● Material provided

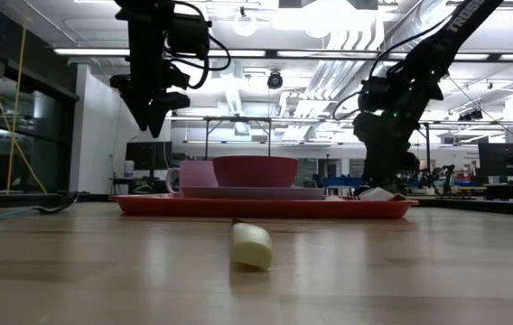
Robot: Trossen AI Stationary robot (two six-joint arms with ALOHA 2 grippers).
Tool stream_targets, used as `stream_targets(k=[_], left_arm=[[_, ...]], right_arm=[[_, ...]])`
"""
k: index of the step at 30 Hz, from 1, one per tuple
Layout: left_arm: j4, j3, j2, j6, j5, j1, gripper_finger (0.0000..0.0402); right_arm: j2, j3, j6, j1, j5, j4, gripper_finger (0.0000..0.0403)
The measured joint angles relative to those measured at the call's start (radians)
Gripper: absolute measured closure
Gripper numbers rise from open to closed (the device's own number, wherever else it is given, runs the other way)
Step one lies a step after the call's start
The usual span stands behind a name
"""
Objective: Set up tray
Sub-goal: Put the blue fork on the white napkin
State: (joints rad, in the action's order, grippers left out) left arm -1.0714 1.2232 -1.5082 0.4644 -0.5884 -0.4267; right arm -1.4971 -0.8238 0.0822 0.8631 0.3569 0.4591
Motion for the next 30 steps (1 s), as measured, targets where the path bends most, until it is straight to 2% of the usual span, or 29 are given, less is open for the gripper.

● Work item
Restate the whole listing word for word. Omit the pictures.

● Task answer
Robot: Trossen AI Stationary robot (two six-joint arms with ALOHA 2 grippers).
Tool stream_targets, used as `stream_targets(k=[_], left_arm=[[_, ...]], right_arm=[[_, ...]])`
"""
k: index of the step at 30 Hz, from 1, one per tuple
Layout: left_arm: j4, j3, j2, j6, j5, j1, gripper_finger (0.0000..0.0402); right_arm: j2, j3, j6, j1, j5, j4, gripper_finger (0.0000..0.0403)
The measured joint angles relative to those measured at the call's start (radians)
Gripper: absolute measured closure
Gripper numbers rise from open to closed (the device's own number, wherever else it is given, runs the other way)
Step one lies a step after the call's start
The usual span stands behind a name
"""
Objective: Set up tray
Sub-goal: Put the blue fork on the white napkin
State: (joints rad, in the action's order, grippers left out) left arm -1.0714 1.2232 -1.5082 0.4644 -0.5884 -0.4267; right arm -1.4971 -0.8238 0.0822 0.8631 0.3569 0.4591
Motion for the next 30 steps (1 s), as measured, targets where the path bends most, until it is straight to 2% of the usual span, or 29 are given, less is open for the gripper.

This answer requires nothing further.